--- Data shown ---
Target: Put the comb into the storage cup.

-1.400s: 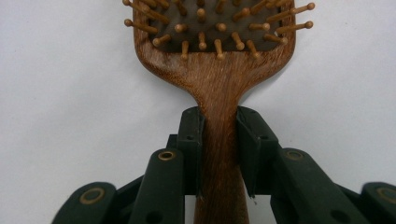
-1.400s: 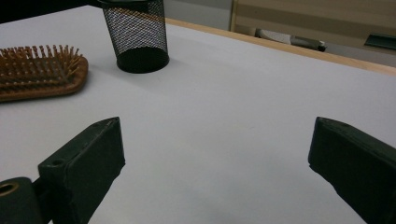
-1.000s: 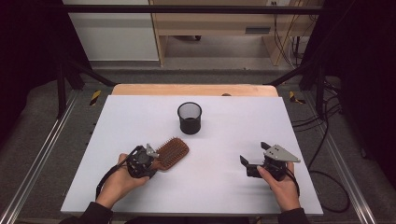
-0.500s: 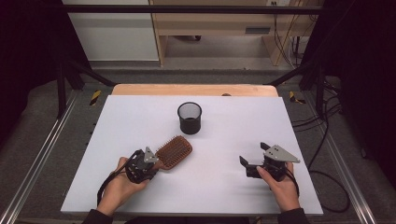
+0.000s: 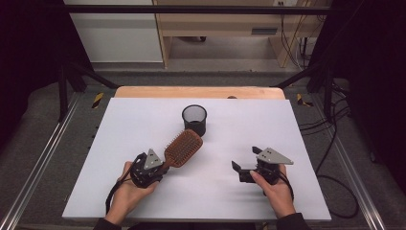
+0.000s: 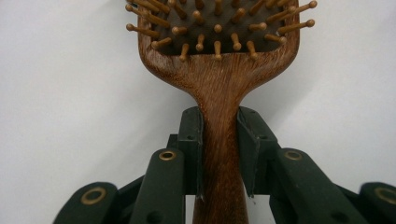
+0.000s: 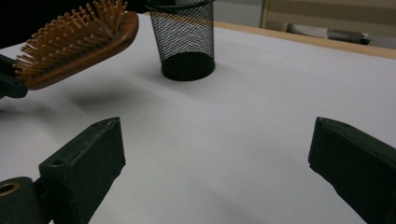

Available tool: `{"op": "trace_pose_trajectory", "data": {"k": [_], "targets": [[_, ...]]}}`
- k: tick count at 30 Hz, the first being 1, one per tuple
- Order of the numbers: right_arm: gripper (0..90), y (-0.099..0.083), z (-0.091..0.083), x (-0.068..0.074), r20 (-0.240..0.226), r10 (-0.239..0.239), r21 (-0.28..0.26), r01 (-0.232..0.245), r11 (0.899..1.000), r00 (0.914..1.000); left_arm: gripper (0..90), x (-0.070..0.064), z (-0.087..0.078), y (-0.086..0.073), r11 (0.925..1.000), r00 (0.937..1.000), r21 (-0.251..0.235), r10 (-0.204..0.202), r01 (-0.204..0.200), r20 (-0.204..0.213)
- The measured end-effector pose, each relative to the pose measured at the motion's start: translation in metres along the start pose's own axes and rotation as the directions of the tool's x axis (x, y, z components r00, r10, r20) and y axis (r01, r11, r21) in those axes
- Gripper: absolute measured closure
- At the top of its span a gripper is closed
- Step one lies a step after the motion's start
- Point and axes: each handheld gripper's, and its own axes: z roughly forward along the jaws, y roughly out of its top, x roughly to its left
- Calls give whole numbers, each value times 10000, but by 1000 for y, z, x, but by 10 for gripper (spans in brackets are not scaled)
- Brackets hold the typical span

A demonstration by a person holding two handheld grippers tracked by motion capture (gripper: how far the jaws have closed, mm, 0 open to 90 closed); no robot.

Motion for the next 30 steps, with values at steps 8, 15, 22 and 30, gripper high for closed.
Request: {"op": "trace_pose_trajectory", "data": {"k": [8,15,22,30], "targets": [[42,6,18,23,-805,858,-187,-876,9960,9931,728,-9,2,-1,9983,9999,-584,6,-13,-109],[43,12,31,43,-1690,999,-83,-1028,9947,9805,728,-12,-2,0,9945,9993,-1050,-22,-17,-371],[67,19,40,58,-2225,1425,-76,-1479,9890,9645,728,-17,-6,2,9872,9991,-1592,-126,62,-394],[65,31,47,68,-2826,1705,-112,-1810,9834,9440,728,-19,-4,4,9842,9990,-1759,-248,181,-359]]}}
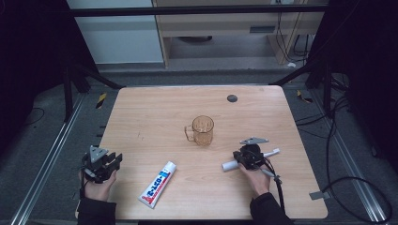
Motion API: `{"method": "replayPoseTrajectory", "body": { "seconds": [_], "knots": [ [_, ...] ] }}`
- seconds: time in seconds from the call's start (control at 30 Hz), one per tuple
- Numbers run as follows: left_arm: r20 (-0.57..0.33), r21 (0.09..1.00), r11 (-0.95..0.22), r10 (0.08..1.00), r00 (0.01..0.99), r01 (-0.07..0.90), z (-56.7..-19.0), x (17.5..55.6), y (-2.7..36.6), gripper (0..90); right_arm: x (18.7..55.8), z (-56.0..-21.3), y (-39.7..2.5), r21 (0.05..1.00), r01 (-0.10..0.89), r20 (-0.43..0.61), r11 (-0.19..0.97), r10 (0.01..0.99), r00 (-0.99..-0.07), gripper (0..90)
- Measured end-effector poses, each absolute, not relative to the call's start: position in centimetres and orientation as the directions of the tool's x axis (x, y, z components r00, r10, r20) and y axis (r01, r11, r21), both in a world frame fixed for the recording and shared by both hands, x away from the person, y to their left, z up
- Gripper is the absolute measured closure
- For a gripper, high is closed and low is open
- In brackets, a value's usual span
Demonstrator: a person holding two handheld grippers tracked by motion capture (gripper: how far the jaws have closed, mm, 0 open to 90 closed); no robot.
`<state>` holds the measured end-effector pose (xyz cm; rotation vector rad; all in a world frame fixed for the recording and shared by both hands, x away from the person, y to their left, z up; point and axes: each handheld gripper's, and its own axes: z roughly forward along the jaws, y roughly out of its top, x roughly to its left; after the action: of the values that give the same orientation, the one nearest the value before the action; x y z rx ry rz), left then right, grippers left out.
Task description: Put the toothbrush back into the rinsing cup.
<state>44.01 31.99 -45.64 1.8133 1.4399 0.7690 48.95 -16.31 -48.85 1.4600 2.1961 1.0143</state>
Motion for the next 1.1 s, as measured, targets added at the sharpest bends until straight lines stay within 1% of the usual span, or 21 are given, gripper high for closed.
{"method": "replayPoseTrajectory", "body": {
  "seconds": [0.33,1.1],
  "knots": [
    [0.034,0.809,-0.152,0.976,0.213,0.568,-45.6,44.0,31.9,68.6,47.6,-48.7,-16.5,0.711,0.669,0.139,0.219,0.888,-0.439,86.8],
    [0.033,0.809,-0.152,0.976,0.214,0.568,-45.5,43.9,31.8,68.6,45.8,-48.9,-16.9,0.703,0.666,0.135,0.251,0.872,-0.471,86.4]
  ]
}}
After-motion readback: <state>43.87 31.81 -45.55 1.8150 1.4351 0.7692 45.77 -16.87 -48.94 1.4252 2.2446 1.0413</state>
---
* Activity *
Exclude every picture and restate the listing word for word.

* Response *
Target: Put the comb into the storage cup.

-1.400s: 
-1.400s: 
-1.000s: 
-0.500s: 
+0.000s: 
+0.000s: 
+0.000s: 

Available tool: `{"op": "trace_pose_trajectory", "data": {"k": [_], "targets": [[_, ...]]}}`
- k: tick count at 30 Hz, the first being 1, one per tuple
- Order of the numbers: right_arm: gripper (0..90), y (-0.099..0.083), z (-0.091..0.083), x (-0.068..0.074), r20 (-0.240..0.226), r10 (-0.239..0.239), r21 (-0.28..0.26), r01 (-0.232..0.245), r11 (0.899..1.000), r00 (0.914..1.000); left_arm: gripper (0..90), x (-0.070..0.064), z (-0.087..0.078), y (-0.086..0.073), r11 (0.925..1.000), r00 (0.937..1.000), r21 (-0.251..0.235), r10 (-0.204..0.202), r01 (-0.204..0.200), r20 (-0.204..0.213)
- The measured end-effector pose, each relative to the pose measured at the motion's start: translation in metres along the start pose's own axes and rotation as the directions of the tool's x axis (x, y, z components r00, r10, r20) and y axis (r01, r11, r21) in those axes
- Gripper: absolute measured closure
- At the top of its span a gripper is closed
- Step one lies a step after the motion's start
- Point and axes: each handheld gripper's, and its own axes: z roughly forward along the jaws, y roughly out of its top, x roughly to its left
- Calls give whole numbers, each value times 10000, but by 1000 for y, z, x, but by 10 for gripper (spans in brackets are not scaled)
- Brackets hold the typical span

A demonstration by a person holding two handheld grippers tracked by motion capture (gripper: how far the jaws have closed, mm, 0 open to 90 closed); no robot.

Motion for the next 30 steps, with values at steps 8, 15, 22 and 30, gripper high for closed.
Request: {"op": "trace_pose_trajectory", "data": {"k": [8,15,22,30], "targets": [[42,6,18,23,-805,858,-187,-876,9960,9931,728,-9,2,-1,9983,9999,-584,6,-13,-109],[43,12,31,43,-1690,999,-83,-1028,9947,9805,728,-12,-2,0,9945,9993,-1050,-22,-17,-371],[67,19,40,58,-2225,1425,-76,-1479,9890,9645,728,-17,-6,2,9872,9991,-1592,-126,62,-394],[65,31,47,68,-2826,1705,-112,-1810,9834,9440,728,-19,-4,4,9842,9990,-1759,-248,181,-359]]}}
Motion API: `{"method": "replayPoseTrajectory", "body": { "seconds": [_], "knots": [ [_, ...] ] }}`
- seconds: time in seconds from the call's start (control at 30 Hz), one per tuple
- Numbers run as follows: left_arm: r20 (-0.57..0.33), r21 (0.09..1.00), r11 (-0.95..0.22), r10 (0.08..1.00), r00 (0.01..0.99), r01 (-0.07..0.90), z (-56.7..-19.0), x (17.5..55.6), y (-2.7..36.6), gripper (0..90); right_arm: x (18.7..55.8), z (-56.0..-21.3), y (-39.7..2.5), r21 (0.05..1.00), r01 (-0.10..0.89), r20 (-0.43..0.61), r11 (-0.19..0.97), r10 (0.01..0.99), r00 (-0.99..-0.07), gripper (0..90)
- Measured end-effector poses, each absolute, not relative to the call's start: position in centimetres and orientation as the directions of the tool's x axis (x, y, z components r00, r10, r20) and y axis (r01, r11, r21), both in a world frame fixed for the recording and shared by both hands, x away from the person, y to their left, z up
- Gripper is the absolute measured closure
- For a gripper, high is closed and low is open
- In brackets, a value's usual span
Demonstrator: a person holding two handheld grippers tracked by motion capture (gripper: how far the jaws have closed, mm, 0 open to 90 closed); no robot.
`<state>` holds the measured end-effector pose (xyz cm; rotation vector rad; all in a world frame fixed for the recording and shared by both hands, x away from the person, y to their left, z up; point and axes: each handheld gripper's, and its own axes: z roughly forward along the jaws, y roughly out of its top, x roughly to its left; after the action: of the values that give the same orientation, the one nearest the value before the action; x y z rx ry rz), left then right, grippers left out.
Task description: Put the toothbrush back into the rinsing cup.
<state>44.01 31.99 -45.64 1.8133 1.4399 0.7690 48.95 -16.31 -48.85 1.4600 2.1961 1.0143</state>
Motion for the next 1.1 s, as measured, targets added at the sharpest bends until straight lines stay within 1% of the usual span, or 21 are given, gripper high for closed.
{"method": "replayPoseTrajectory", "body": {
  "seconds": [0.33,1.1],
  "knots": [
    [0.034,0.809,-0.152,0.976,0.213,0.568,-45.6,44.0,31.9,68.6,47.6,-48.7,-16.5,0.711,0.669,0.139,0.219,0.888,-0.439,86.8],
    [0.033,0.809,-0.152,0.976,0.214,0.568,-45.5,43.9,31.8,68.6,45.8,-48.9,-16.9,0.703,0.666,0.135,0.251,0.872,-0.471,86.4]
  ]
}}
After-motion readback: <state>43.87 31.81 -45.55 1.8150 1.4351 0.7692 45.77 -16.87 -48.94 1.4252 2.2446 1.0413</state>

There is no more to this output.